▶ **ASSIGNED TASK**: Omit the images. Reproduce each line of the records exactly as it appears.
☆ ☆ ☆ ☆
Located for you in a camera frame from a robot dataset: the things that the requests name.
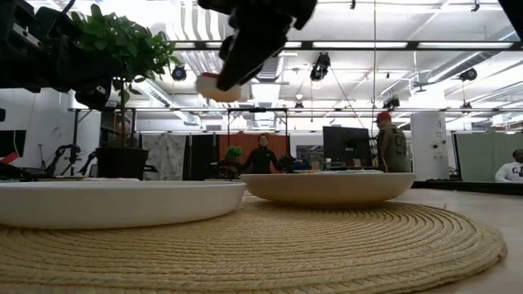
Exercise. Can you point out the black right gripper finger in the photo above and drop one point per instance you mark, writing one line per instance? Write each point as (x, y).
(225, 48)
(253, 53)

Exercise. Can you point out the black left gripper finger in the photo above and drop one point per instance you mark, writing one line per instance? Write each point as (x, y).
(86, 77)
(86, 60)

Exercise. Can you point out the large pink frosted donut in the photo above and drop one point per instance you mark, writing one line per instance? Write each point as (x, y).
(110, 179)

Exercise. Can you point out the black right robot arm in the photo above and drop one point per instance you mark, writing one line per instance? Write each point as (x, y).
(515, 12)

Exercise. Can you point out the background black robot arm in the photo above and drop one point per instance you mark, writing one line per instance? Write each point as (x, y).
(61, 153)

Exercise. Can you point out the black ceiling spotlight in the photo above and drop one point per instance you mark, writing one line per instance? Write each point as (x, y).
(468, 74)
(320, 67)
(179, 73)
(391, 102)

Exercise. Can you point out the green leafy plant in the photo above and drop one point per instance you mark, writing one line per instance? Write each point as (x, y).
(139, 49)

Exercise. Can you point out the person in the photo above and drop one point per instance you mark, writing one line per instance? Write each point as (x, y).
(127, 130)
(392, 147)
(510, 171)
(261, 159)

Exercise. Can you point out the black screen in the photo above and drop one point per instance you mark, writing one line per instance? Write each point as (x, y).
(12, 143)

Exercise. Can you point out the orange partition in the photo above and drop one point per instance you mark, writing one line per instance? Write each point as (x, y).
(237, 141)

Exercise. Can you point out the black plant pot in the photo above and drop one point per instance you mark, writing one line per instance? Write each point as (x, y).
(122, 163)

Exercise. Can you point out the red object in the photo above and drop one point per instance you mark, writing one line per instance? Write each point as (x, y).
(8, 158)

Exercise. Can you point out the small background plant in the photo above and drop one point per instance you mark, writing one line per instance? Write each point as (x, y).
(233, 153)

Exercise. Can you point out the black panel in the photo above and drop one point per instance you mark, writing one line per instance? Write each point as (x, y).
(204, 157)

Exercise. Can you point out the black monitor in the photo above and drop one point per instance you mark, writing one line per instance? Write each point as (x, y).
(346, 145)

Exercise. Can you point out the white plate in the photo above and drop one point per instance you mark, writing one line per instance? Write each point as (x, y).
(122, 204)

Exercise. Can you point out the beige plate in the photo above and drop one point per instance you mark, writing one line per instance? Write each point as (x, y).
(327, 190)

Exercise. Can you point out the white pillar cabinet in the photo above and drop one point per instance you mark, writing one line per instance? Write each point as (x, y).
(429, 143)

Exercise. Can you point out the round woven straw placemat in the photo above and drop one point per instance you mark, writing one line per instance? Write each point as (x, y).
(261, 253)

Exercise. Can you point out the green partition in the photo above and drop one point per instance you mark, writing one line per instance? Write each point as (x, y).
(478, 157)

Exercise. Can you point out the black rack frame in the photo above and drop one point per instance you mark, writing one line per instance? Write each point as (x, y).
(257, 110)

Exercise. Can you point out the black overhead frame beam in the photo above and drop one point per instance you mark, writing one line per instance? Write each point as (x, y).
(367, 45)

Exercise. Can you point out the black aluminium table frame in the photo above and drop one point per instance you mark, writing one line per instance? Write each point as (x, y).
(470, 187)
☆ ☆ ☆ ☆
▶ **RESPONSE AREA**:
Located for you in a camera frame from a robot dataset: the things that the requests name.
Exercise. Can you point out the black right gripper finger in the photo above and drop one point per instance you mark, writing one line per instance? Write each point as (x, y).
(225, 48)
(253, 53)

Exercise. Can you point out the black left gripper finger in the photo above and drop one point per instance you mark, writing one line per instance? Write each point as (x, y).
(86, 77)
(86, 60)

Exercise. Can you point out the large pink frosted donut in the photo above and drop one point per instance you mark, writing one line per instance? Write each point as (x, y).
(110, 179)

Exercise. Can you point out the black right robot arm in the photo above and drop one point per instance you mark, writing one line per instance? Write each point as (x, y).
(515, 12)

Exercise. Can you point out the background black robot arm in the photo above and drop one point per instance you mark, writing one line per instance? Write each point as (x, y).
(61, 153)

Exercise. Can you point out the black ceiling spotlight in the photo above and drop one point per instance you mark, writing one line per instance? Write each point as (x, y).
(468, 74)
(320, 67)
(179, 73)
(391, 102)

Exercise. Can you point out the green leafy plant in the photo above and drop one point per instance you mark, writing one line per instance? Write each point as (x, y).
(139, 49)

Exercise. Can you point out the person in the photo above and drop one point per instance you mark, writing one line per instance? Write each point as (x, y).
(127, 130)
(392, 147)
(510, 171)
(261, 159)

Exercise. Can you point out the black screen in the photo above and drop one point per instance you mark, writing one line per instance? Write each point as (x, y).
(12, 143)

Exercise. Can you point out the orange partition in the photo above and drop one point per instance you mark, writing one line per instance? Write each point as (x, y).
(237, 141)

Exercise. Can you point out the black plant pot in the photo above and drop one point per instance you mark, writing one line per instance? Write each point as (x, y).
(122, 163)

Exercise. Can you point out the red object in the photo above and drop one point per instance you mark, writing one line per instance? Write each point as (x, y).
(8, 158)

Exercise. Can you point out the small background plant in the photo above and drop one point per instance you mark, writing one line per instance? Write each point as (x, y).
(233, 153)

Exercise. Can you point out the black panel in the photo above and drop one point per instance you mark, writing one line per instance? Write each point as (x, y).
(204, 157)

Exercise. Can you point out the black monitor in the photo above and drop one point per instance you mark, writing one line per instance? Write each point as (x, y).
(346, 145)

Exercise. Can you point out the white plate in the photo above and drop one point per instance you mark, writing one line per instance? Write each point as (x, y).
(122, 204)

Exercise. Can you point out the beige plate in the photo above and drop one point per instance you mark, writing one line per instance? Write each point as (x, y).
(327, 190)

Exercise. Can you point out the white pillar cabinet in the photo above and drop one point per instance you mark, writing one line per instance? Write each point as (x, y).
(429, 143)

Exercise. Can you point out the round woven straw placemat in the photo above and drop one point per instance you mark, writing one line per instance? Write each point as (x, y).
(261, 253)

Exercise. Can you point out the green partition in the photo above and drop one point per instance you mark, writing one line per instance? Write each point as (x, y).
(478, 157)

Exercise. Can you point out the black rack frame in the photo above and drop one point per instance you mark, writing one line per instance? Write each point as (x, y).
(257, 110)

Exercise. Can you point out the black overhead frame beam in the photo above and drop one point per instance you mark, writing one line per instance? Write each point as (x, y).
(367, 45)

Exercise. Can you point out the black aluminium table frame in the photo above and drop one point per instance you mark, writing one line per instance? Write each point as (x, y).
(470, 187)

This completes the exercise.